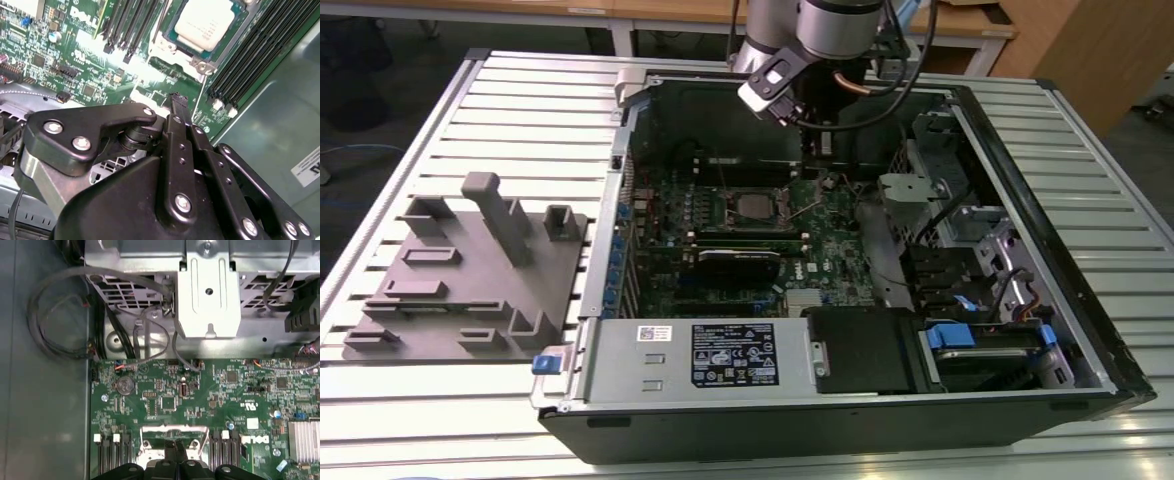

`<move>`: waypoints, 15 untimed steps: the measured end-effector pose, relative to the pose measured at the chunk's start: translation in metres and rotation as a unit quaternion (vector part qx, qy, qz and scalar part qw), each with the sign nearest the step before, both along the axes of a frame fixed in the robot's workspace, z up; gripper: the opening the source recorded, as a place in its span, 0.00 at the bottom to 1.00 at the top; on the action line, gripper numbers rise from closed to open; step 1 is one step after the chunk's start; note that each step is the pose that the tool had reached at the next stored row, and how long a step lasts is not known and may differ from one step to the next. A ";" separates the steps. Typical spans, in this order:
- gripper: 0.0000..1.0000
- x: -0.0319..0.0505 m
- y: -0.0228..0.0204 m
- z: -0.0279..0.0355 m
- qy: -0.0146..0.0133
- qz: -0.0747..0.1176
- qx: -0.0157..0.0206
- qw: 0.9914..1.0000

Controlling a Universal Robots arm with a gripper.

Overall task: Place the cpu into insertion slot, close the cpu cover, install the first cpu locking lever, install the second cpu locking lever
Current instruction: 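Close the cpu cover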

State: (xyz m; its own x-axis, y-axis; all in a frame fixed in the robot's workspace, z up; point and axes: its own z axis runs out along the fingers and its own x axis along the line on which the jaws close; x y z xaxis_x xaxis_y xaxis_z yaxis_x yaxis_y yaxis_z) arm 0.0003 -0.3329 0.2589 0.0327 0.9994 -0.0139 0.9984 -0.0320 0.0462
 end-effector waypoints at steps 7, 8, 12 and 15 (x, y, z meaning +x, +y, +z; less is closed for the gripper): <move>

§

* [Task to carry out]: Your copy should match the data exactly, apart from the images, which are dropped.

* [Result below]:
`<move>`: waypoints, 15 untimed steps: the measured end-effector pose, relative to the pose measured at the chunk's start: translation in metres and rotation as a unit quaternion (vector part qx, qy, qz and scalar part qw), each with the sign nearest the step before, both along the axes of a frame fixed in the robot's workspace, z up; gripper: the opening the source recorded, as a place in its span, 0.00 at the bottom to 1.00 at the top; on the action line, gripper numbers rise from closed to open; step 1 is one step after the chunk's start; note that each step is the pose that the tool had reached at the next stored row, and how long a step lasts is not known and may differ from one step to the next. A ";" separates the steps. Typical spans, in this order:
- gripper: 0.0000..1.0000
- x: -0.0319..0.0505 m
- y: -0.0228..0.0204 m
- z: -0.0279..0.0355 m
- qy: -0.0146..0.0133
- qz: -0.0747..0.1176
- qx: -0.0157..0.0206
- qw: 0.9914..1.0000

Controlling a Universal Robots arm with a gripper.

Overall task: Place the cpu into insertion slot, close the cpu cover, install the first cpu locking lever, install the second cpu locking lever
Current instruction: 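Close the cpu cover
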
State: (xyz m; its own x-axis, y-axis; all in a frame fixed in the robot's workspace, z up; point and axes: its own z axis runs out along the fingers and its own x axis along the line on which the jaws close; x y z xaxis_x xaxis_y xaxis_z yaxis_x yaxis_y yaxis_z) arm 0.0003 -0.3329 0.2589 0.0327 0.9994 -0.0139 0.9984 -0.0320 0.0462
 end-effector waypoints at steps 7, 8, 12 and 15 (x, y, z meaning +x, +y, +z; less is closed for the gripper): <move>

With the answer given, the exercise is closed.